In order to create a connector on MSK Connect, we need to create a custom plugin and the connector itself. A custom plugin is a set of JAR files containing the implementation of one or more connectors, transforms, or converters and installed on the workers of the connect cluster where the connector is running. Both the resources are not supported by CloudFormation and can be created on AWS Console or using AWS SDK.
We need plugins for the Debezium source and S3 sink connectors. Plugin objects can be saved to S3 in either JAR or ZIP file format. We can download them from the relevant release/download pages of Debezium and Lenses Stream Reactor. Note to put contents at the root level of the zip archives. Once they are saved to S3, we can create them simply by specifying their S3 URIs.
“Debezium’s PostgreSQL connector captures row-level changes in the schemas of a PostgreSQL database. PostgreSQL versions 9.6, 10, 11, 12 and 13 are supported. The first time it connects to a PostgreSQL server or cluster, the connector takes a consistent snapshot of all schemas. After that snapshot is complete, the connector continuously captures row-level changes that insert, update, and delete database content and that were committed to a PostgreSQL database. The connector generates data change event records and streams them to Kafka topics. For each table, the default behavior is that the connector streams all generated events to a separate Kafka topic for that table. Applications and services consume data change event records from that topic.”
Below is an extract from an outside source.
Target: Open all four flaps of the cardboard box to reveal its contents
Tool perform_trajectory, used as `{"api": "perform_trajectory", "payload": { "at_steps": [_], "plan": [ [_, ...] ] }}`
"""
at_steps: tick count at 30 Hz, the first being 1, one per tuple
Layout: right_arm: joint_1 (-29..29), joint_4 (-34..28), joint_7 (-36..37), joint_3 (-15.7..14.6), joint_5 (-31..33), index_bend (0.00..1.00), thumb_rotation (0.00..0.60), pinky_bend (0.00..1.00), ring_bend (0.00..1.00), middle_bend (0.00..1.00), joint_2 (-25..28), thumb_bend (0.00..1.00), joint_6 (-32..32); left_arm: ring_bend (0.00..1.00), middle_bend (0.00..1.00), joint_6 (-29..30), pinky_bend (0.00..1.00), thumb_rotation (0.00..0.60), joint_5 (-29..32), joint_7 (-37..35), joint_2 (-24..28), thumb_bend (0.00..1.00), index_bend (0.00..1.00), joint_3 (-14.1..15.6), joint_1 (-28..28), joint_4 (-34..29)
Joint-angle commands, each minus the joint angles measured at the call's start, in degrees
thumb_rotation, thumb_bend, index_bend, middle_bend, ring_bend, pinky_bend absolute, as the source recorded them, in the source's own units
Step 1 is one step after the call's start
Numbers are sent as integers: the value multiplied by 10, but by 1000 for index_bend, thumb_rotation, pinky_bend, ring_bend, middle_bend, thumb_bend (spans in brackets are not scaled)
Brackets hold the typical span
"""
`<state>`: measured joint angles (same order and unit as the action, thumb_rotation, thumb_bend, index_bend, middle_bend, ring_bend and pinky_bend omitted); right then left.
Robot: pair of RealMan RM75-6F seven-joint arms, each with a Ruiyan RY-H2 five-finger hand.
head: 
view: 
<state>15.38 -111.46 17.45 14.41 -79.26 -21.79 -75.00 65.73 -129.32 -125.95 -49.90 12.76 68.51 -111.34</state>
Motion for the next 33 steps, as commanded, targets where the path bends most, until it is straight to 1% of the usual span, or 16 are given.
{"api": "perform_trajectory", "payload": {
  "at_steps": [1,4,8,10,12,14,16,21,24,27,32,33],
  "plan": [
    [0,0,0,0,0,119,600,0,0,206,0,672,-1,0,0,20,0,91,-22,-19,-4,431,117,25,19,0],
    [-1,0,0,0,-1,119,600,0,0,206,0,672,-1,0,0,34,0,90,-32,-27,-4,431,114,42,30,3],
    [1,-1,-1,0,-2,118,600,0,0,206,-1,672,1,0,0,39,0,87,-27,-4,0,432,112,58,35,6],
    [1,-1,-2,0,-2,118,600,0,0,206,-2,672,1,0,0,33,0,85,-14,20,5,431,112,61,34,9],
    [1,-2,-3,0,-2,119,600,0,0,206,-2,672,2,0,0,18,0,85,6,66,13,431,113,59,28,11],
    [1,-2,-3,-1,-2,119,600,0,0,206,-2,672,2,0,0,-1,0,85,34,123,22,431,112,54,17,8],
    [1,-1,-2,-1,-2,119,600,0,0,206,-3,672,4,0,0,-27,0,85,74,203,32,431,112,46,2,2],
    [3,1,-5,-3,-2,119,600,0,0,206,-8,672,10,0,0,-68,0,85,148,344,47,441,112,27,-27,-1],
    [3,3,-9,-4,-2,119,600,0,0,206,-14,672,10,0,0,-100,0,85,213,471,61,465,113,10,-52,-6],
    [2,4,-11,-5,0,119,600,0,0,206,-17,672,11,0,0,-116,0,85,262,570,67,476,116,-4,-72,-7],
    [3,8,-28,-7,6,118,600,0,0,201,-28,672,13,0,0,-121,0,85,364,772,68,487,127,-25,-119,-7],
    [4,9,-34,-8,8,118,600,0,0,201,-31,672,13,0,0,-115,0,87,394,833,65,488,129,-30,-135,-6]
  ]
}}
The connector has a number of connector properties including name, connector class, database connection details, key/value converter and so on – the full list of properties can be found in this page. The properties that need explanation are listed below.
plugin.name – Using the logical decoding feature, an output plug-in enables clients to consume changes to the transaction log in a user-friendly manner. Debezium supports decoderbufs, wal2json and pgoutput plug-ins. Both wal2json and pgoutput are available in Amazon RDS for PostgreSQL and Amazon Aurora PostgreSQL. decoderbufs requires a separate installation and it is excluded from the option. Among the 2 supported plug-ins, pgoutput is selected because it is the standard logical decoding output plug-in in PostgreSQL 10+ and has better performance for large transactions.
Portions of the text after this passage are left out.